> [Exercise aim]:
Each line of the listing below containing the word "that" should be returned.
[Supplied material — start]
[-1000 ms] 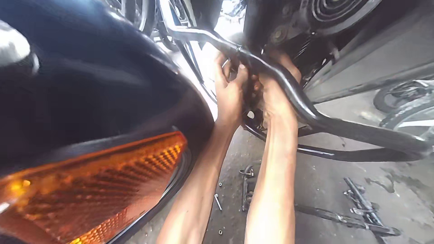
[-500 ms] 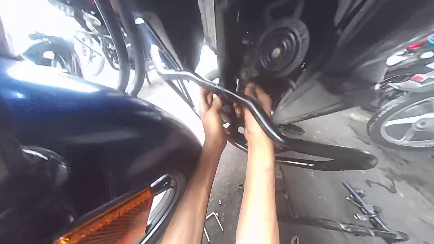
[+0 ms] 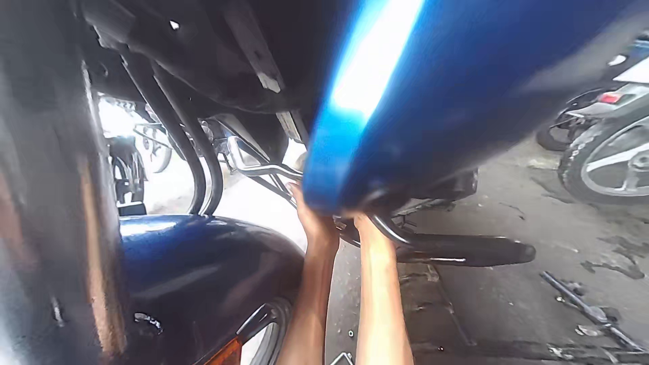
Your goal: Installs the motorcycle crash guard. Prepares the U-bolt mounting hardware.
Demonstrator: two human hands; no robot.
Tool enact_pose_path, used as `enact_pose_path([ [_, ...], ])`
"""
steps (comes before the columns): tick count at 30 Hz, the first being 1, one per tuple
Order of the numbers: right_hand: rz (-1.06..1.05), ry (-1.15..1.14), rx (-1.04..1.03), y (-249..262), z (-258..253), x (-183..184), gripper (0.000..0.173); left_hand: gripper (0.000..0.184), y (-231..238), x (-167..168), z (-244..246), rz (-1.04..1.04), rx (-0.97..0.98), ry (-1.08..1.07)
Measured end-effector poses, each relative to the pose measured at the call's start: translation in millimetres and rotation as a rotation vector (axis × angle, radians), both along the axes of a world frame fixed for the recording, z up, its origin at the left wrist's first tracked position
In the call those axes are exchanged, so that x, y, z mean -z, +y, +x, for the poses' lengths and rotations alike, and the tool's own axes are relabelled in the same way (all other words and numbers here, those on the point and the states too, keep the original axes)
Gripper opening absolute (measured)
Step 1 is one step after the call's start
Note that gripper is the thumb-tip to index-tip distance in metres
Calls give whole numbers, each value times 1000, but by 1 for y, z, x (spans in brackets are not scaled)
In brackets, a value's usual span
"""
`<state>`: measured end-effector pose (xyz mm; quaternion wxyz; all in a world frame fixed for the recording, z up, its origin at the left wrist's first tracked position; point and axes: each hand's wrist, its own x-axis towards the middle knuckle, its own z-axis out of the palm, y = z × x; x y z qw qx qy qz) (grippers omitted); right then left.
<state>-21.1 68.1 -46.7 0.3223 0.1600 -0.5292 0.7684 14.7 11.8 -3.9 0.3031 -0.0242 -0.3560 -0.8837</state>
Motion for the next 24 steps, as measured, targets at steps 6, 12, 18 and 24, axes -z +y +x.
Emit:
enact_pose_path([
  [6,-176,-130,-28,-1,35,-49,22,35,6,-4,11,-21,-84,-49],
  [12,-74,-85,-352,-7,-2,-20,30,46,2,-10,10,18,-53,-32],
  [18,294,-415,-338,-45,82,-123,27,48,4,-12,15,-17,-61,-44],
  [24,-434,-281,-96,-26,36,-44,18,54,-1,2,-1,-44,-44,-36],
])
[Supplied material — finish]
> [Answer for this exercise]:
In the call those axes are exchanged, so that x, y, z mean -z, +y, +x, for the poses' lengths and rotations alike, and the tool's own axes are relabelled in the same way (all other words and numbers here, those on the point and the states too, keep the original axes)
Note that gripper is the thumb-tip to index-tip distance in metres

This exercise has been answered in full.